#### INPUT MATERIAL
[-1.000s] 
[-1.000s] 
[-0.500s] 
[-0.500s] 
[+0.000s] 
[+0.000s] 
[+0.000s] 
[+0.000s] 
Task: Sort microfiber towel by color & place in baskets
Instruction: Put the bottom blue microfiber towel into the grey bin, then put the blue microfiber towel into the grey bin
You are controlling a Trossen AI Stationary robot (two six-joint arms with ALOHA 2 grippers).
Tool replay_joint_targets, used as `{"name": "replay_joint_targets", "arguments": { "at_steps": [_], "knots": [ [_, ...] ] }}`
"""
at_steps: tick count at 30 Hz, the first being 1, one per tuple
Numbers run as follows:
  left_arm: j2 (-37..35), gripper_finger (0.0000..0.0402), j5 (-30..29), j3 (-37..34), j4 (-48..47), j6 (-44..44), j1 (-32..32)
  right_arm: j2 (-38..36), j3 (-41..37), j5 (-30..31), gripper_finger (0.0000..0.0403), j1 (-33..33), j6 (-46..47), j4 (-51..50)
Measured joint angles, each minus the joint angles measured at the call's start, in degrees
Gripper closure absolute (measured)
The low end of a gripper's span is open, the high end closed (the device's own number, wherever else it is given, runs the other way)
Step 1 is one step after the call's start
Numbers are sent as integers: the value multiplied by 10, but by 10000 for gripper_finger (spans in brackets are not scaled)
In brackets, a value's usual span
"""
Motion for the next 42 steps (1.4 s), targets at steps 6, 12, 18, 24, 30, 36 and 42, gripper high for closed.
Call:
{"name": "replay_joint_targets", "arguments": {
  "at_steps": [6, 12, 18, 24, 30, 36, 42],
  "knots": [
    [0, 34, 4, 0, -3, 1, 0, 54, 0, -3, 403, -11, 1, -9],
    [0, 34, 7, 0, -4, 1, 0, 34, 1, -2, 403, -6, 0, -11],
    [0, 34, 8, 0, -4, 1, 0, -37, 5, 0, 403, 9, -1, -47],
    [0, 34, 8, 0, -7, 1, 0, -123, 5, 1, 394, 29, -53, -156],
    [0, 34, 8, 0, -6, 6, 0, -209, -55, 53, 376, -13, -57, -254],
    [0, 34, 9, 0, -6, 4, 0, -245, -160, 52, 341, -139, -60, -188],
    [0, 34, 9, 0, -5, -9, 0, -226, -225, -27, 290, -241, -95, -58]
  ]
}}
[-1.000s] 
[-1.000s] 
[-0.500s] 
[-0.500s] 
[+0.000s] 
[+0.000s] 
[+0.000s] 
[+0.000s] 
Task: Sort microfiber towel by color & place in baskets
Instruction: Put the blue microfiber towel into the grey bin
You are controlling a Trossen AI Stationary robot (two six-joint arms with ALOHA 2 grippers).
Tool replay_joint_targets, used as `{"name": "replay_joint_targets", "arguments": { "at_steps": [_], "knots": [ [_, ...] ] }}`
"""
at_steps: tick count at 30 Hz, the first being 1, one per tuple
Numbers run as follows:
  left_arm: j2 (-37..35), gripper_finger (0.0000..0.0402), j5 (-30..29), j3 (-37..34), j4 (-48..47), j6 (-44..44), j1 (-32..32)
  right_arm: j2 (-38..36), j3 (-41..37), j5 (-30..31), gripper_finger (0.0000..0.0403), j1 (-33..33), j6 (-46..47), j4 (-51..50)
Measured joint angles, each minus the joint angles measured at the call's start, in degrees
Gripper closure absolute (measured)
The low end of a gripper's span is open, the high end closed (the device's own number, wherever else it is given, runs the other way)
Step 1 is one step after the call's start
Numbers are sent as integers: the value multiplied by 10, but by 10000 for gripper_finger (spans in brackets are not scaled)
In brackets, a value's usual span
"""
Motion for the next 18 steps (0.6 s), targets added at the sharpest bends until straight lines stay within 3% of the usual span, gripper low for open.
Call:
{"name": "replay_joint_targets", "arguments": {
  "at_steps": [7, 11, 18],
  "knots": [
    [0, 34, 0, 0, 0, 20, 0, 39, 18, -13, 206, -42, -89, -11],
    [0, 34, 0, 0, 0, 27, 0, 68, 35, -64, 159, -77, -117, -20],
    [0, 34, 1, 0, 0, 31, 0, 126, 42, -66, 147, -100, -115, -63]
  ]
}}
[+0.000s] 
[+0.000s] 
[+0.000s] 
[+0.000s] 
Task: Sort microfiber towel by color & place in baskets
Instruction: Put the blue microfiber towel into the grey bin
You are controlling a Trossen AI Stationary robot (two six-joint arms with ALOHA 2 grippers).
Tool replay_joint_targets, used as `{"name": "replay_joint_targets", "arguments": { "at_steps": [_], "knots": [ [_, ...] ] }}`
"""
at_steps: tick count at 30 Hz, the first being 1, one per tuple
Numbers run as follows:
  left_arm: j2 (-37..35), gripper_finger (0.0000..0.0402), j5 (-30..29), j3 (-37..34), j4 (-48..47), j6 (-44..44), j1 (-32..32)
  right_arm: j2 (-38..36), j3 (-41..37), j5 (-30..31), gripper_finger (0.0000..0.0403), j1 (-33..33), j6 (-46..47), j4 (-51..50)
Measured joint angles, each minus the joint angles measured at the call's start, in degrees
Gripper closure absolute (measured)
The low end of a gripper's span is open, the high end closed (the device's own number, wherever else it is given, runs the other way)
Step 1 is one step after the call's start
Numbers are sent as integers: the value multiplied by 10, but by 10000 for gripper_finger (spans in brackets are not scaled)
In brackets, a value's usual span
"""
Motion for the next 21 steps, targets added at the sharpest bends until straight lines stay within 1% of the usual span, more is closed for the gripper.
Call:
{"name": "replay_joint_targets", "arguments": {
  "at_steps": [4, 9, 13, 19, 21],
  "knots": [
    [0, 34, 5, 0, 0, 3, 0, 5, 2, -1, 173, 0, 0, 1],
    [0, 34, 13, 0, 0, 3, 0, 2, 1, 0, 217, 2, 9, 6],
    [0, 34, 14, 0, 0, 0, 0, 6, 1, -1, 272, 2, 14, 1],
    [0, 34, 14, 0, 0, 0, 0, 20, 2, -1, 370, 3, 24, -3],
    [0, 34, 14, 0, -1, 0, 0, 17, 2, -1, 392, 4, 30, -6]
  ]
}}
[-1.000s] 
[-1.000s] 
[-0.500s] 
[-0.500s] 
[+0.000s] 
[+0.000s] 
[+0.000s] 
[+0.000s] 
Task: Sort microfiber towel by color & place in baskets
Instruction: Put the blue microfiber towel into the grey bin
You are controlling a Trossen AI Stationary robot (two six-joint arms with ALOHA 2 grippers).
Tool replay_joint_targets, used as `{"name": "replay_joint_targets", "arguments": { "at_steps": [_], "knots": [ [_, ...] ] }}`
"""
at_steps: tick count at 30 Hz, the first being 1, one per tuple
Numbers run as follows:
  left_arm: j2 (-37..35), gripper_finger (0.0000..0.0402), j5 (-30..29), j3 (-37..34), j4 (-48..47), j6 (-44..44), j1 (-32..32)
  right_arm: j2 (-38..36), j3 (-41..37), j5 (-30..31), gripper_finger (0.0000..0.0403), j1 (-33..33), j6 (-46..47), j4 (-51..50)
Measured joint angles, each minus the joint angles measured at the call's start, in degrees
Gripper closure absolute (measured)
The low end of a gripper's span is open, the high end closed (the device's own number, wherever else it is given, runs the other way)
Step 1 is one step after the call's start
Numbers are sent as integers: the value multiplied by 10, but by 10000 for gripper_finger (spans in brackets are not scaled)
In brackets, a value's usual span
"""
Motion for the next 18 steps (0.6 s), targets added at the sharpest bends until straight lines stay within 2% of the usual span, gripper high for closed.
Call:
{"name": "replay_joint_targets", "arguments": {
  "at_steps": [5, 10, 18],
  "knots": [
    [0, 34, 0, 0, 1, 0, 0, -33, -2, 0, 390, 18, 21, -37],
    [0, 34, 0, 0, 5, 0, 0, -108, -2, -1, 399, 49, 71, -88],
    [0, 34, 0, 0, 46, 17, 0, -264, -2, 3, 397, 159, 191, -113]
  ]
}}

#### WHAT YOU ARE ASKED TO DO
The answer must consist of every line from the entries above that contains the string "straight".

#### COMPLETED TASK
Motion for the next 18 steps (0.6 s), targets added at the sharpest bends until straight lines stay within 3% of the usual span, gripper low for open.
Motion for the next 21 steps, targets added at the sharpest bends until straight lines stay within 1% of the usual span, more is closed for the gripper.
Motion for the next 18 steps (0.6 s), targets added at the sharpest bends until straight lines stay within 2% of the usual span, gripper high for closed.

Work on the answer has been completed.